851.4061 Motion Pictures/449: Telegram

The Chargé in France (Tuck) to the Secretary of State

1352. Department’s 501, August 13, 10 p.m.17 We learn from the Foreign Office that the Government Commissioner for the Cinema has decided to prohibit the showing of all American films in unoccupied France and overseas possessions as of October 15; that this measure has the approval of the Government and that although hitherto unpublished it can be considered as official. The Foreign Office plans to make one more attempt (we gather with little hope of success) to avert this violation of the 1936 Trade Agreement.18

While this matter is certainly a minor one in the general picture of our relations with the French Government the projected action is a clear-cut treaty violation.

We believe that it would be in line with our policy of opposing all collaborationist tendencies (to say nothing of vigorously protecting American interests) to present the French Government with a program of concrete reprisals in the event the projected measure is given effect. This would give the Foreign Office a stronger argument against the advocates of the measure than the juridical one of [Page 717]treaty violation.
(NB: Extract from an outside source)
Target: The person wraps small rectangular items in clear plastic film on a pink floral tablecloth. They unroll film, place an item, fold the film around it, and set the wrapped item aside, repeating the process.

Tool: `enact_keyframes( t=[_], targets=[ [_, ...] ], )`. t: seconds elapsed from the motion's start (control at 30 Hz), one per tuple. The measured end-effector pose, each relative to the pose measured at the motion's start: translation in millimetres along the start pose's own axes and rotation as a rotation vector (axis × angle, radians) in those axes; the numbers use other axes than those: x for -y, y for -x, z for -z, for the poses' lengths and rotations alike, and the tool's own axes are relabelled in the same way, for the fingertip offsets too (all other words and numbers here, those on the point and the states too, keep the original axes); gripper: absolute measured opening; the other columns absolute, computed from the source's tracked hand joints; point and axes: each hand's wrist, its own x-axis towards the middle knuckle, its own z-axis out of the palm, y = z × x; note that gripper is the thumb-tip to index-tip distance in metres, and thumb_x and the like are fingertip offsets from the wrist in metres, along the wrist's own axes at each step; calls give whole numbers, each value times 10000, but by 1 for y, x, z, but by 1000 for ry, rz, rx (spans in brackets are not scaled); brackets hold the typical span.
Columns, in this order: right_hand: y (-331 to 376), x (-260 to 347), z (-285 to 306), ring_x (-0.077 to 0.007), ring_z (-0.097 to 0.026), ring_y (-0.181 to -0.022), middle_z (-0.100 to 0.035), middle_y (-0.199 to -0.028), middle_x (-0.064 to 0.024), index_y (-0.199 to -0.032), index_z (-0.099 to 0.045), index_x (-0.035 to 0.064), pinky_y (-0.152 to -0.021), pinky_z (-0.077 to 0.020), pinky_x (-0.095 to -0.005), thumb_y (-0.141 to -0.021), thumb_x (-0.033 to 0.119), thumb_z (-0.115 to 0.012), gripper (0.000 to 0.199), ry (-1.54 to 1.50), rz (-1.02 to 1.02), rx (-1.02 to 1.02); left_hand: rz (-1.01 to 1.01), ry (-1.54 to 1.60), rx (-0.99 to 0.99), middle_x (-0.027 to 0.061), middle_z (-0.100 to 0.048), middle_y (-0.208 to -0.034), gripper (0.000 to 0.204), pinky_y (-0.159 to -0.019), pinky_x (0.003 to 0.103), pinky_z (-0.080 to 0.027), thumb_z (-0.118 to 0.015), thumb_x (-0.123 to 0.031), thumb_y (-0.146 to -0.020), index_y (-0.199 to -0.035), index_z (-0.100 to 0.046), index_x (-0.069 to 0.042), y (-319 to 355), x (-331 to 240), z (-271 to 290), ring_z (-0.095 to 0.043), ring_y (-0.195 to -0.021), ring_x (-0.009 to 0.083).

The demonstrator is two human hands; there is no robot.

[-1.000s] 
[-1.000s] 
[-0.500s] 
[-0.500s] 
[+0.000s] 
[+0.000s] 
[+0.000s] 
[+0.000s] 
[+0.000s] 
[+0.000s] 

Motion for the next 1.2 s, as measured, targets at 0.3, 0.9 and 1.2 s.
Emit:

Furthermore since we have reason to believe that the real motive of the measure is the personal profit of certain French motion picture interests and that it has only lukewarm German support it is not impossible that vigorous action on our part prior to the promulgation of the measure will result in averting its application.

Tuck
  1. Not printed; it authorized the Chargé to file official protest with French authorities should they issue an order suppressing American films in unoccupied France (851.4061 Motion Pictures/443).
  2. Signed at Washington May 6, 1936. For text, see Department of State Executive Agreement Series No. 146, or 53 Stat. (pt. 3) 2236; for correspondence regarding this agreement, see Foreign Relations, 1936, vol. ii, pp. 85 ff.